* **WHAT IS EXPECTED**
Print exactly the lines below between the line holding "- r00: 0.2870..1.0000" and the line holding "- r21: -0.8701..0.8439", inclusive, and nothing more.

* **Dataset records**
*** Block opens ***
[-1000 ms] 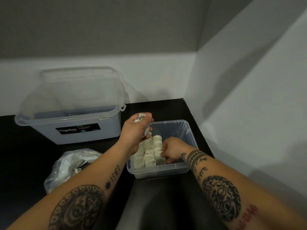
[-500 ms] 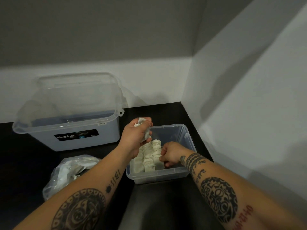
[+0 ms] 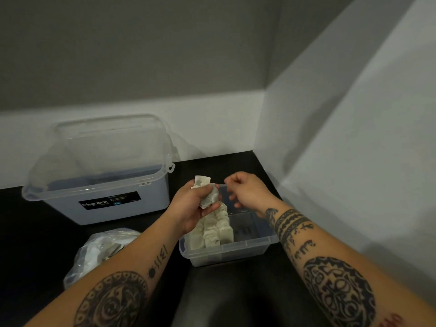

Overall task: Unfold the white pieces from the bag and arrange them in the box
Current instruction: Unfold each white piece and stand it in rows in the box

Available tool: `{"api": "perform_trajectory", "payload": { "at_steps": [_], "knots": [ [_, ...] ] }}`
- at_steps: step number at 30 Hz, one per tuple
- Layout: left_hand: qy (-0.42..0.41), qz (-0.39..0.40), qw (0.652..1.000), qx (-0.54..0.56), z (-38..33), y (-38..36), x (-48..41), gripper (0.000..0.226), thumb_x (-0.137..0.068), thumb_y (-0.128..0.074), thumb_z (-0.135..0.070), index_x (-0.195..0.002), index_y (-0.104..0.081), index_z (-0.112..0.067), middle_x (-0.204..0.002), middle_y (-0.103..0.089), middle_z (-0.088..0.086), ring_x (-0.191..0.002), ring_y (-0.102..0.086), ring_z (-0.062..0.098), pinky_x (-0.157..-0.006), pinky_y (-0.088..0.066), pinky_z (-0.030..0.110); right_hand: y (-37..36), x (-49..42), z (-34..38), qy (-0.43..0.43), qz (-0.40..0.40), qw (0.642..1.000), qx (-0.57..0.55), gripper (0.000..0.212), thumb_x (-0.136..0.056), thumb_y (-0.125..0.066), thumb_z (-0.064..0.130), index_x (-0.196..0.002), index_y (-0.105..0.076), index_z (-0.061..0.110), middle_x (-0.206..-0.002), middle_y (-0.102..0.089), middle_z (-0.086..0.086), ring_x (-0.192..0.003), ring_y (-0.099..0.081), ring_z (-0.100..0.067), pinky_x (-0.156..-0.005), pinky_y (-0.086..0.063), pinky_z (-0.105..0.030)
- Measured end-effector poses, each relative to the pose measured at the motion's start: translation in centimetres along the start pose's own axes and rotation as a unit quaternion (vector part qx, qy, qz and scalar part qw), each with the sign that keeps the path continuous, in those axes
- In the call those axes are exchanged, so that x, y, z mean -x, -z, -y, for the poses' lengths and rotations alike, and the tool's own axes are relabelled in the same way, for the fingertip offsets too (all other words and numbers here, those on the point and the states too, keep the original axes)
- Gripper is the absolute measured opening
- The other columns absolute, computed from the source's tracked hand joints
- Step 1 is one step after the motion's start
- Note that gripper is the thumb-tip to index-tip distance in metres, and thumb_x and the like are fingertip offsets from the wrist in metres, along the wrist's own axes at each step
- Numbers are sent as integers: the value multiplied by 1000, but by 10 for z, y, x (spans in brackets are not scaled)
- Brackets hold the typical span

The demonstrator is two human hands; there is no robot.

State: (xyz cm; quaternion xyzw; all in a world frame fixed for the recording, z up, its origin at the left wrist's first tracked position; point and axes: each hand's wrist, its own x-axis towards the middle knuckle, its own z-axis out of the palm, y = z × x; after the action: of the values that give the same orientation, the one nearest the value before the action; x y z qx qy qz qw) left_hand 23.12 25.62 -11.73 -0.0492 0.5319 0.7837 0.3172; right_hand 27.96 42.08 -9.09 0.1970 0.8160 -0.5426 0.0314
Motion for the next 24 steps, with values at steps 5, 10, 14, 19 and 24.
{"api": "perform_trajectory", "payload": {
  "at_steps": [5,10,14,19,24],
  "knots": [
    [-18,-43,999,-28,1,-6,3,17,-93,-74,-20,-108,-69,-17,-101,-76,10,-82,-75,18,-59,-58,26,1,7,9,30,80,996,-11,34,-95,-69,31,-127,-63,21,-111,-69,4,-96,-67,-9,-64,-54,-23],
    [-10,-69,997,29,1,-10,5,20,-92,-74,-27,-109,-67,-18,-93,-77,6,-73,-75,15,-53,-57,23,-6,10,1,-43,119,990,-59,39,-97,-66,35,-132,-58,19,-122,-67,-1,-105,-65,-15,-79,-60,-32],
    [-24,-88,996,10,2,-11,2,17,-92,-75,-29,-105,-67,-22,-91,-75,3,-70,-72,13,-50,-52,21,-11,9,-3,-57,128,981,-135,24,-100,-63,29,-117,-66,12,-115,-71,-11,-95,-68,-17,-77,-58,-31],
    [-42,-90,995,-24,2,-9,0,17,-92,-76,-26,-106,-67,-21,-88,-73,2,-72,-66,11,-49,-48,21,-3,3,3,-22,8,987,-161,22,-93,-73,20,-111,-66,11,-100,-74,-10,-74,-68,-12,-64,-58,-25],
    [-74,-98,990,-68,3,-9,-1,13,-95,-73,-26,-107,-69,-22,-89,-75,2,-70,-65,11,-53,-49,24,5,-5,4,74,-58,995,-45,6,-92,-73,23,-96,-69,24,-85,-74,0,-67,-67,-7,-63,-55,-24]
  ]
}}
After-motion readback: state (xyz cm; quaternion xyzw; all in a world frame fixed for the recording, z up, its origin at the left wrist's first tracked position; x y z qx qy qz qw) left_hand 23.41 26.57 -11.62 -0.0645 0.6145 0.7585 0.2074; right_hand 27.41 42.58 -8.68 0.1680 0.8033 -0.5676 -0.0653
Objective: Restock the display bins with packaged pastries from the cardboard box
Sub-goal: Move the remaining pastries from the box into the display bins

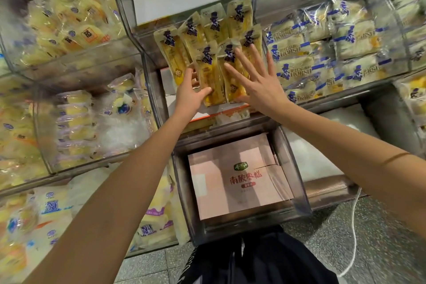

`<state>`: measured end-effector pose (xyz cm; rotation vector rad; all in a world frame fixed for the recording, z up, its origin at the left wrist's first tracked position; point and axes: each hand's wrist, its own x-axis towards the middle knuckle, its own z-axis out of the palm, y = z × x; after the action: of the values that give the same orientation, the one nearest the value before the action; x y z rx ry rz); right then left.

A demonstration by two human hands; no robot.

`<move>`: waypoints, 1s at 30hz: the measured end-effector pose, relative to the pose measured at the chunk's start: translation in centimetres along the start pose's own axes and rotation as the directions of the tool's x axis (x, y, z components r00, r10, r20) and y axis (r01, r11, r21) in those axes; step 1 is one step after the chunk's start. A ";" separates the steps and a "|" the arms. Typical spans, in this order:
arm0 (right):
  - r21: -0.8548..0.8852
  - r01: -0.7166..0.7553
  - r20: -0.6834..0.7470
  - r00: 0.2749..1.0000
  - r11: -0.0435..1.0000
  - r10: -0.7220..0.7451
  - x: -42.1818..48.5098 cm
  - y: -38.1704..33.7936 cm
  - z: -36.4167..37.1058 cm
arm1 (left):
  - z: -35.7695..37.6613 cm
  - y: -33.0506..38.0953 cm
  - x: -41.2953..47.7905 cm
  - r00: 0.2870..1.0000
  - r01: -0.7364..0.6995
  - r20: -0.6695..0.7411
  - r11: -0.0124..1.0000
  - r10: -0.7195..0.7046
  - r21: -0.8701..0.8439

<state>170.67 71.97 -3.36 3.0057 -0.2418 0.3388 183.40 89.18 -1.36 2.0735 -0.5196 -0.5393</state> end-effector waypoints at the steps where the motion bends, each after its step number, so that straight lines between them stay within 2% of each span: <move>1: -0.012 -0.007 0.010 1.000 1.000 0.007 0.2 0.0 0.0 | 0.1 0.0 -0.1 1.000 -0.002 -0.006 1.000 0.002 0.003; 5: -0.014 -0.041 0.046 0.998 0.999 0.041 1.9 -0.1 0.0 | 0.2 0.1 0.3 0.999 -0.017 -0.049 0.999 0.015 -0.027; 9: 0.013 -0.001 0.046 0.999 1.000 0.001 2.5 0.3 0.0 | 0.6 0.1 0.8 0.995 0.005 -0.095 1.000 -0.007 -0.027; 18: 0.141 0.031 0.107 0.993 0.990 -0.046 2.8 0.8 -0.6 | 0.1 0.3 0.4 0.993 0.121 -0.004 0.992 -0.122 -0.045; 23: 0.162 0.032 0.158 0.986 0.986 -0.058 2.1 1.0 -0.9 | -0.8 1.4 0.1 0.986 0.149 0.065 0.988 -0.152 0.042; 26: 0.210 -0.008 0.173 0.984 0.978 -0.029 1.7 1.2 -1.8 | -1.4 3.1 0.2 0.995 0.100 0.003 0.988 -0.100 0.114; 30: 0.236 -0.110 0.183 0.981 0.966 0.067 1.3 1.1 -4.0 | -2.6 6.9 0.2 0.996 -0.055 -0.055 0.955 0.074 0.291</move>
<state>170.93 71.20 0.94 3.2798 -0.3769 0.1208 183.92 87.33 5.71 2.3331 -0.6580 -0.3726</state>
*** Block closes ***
* **OUTPUT BELOW**
  - r00: 0.2870..1.0000
  - r01: -0.7364..0.6995
  - r20: -0.6695..0.7411
  - r11: -0.0124..1.0000
  - r10: -0.7195..0.7046
  - r21: -0.8701..0.8439

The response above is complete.